TASK REQUIREMENTS>
Find every line in the records below that contains "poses", and copy it.

Items listed in a dataset>
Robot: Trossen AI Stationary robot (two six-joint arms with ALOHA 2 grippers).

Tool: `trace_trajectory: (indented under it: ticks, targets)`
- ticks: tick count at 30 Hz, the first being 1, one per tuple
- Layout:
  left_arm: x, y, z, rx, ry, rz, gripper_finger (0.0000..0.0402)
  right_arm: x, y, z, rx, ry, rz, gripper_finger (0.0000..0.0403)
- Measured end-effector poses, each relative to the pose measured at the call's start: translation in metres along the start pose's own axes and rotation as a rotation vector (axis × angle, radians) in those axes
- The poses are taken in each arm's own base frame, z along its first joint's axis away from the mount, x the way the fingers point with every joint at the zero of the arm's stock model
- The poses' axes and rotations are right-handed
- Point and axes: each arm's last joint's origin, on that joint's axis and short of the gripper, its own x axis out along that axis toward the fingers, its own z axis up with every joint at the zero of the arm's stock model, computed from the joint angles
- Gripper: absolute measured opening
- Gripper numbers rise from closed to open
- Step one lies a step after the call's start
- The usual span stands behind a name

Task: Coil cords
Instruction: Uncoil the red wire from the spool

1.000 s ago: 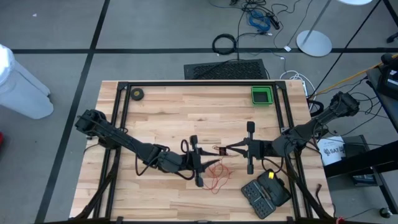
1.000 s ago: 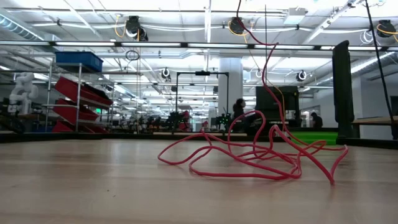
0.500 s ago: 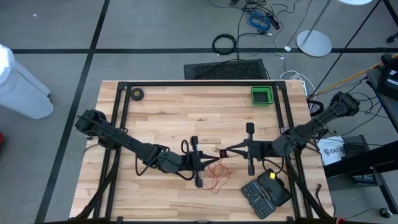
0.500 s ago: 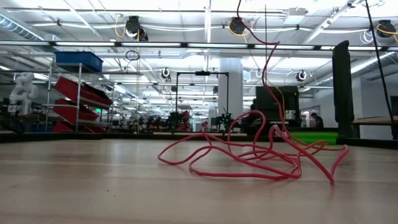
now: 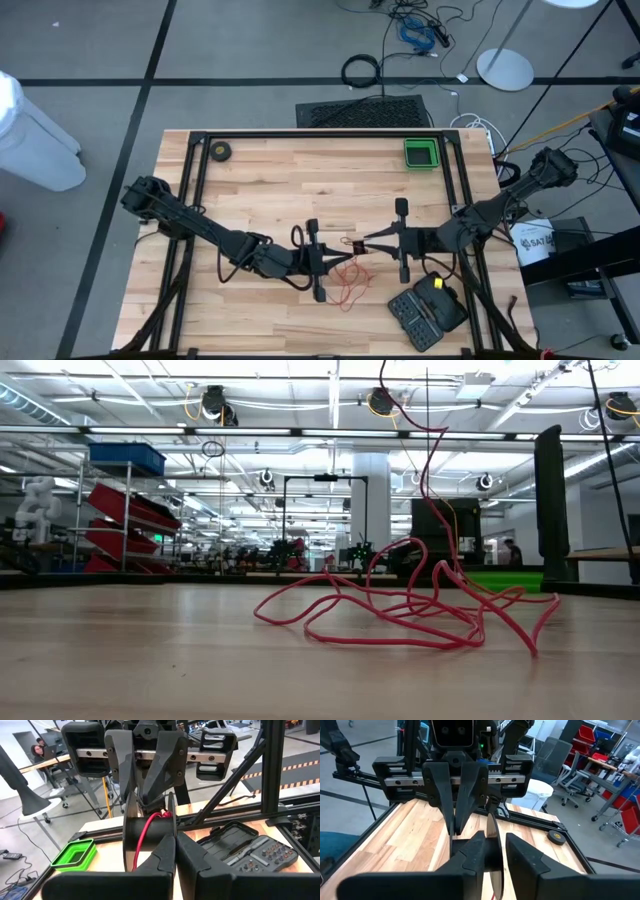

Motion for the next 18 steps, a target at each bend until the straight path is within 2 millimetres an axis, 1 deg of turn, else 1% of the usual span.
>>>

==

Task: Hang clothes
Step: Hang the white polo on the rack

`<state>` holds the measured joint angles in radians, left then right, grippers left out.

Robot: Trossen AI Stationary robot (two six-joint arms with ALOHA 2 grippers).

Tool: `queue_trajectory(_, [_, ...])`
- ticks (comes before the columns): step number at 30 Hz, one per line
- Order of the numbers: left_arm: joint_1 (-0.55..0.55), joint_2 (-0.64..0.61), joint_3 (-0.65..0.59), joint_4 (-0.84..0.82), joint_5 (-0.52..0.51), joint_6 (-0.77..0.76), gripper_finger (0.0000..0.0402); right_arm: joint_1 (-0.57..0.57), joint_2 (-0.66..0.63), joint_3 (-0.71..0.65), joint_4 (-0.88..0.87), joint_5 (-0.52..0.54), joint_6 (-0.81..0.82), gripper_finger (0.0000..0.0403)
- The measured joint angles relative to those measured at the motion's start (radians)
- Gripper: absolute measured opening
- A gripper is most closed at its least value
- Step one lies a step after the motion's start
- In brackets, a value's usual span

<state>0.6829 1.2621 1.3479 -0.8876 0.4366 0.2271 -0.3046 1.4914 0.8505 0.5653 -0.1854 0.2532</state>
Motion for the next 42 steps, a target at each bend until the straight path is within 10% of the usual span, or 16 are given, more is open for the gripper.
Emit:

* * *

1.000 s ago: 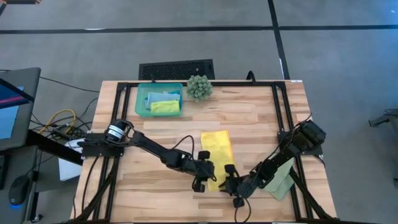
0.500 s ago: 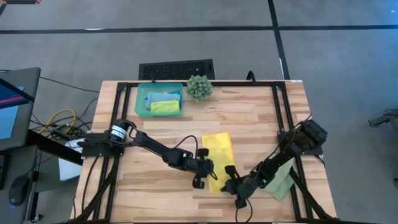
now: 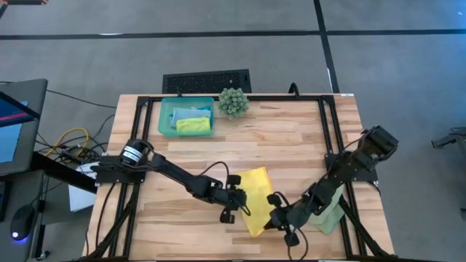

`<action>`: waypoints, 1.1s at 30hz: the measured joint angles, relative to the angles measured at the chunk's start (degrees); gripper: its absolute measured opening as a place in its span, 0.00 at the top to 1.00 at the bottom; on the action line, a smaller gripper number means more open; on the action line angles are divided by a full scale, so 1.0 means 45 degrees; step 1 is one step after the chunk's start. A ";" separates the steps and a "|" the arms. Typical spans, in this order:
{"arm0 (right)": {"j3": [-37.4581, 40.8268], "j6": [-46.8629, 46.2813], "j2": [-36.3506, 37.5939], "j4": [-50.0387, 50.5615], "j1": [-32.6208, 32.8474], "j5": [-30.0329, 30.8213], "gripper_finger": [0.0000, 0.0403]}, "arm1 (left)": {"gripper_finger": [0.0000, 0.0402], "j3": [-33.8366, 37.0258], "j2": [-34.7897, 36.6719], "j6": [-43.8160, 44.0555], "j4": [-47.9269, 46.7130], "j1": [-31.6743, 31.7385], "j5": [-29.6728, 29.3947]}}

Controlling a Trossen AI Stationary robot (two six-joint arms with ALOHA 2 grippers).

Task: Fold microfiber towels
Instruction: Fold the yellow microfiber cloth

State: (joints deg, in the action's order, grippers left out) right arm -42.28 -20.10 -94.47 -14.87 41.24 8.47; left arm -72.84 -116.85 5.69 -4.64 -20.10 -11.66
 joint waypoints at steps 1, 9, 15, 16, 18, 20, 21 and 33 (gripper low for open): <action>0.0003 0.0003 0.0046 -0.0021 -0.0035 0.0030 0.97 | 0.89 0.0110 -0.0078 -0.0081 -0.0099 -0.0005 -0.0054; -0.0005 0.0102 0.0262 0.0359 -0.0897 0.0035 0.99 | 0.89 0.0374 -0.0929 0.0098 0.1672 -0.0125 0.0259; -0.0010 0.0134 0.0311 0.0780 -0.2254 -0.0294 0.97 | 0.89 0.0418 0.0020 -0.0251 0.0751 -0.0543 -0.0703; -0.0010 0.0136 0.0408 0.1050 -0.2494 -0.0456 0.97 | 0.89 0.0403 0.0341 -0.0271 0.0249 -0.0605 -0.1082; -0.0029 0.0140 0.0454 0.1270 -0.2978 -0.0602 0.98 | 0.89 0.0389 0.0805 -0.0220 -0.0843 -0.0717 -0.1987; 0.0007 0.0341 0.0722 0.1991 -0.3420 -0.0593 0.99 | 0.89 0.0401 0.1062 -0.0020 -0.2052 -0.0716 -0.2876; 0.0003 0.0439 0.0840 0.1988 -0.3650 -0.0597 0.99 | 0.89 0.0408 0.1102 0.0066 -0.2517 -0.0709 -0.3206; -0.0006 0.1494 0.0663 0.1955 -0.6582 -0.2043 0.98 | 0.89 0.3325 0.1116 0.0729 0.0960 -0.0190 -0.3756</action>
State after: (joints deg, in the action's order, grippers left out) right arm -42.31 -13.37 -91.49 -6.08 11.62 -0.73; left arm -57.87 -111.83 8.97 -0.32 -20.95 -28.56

TASK OUTPUT>
- Measured end-effector poses, each relative to the pose measured at the call's start: translation in metres along the start pose's own axes and rotation as a rotation vector (axis × angle, radians) in those axes
- The poses are taken in each arm's own base frame, z along its first joint's axis away from the mount, x the way the fingers point with every joint at the zero of the arm's stock model
- The poses' axes and rotations are right-handed

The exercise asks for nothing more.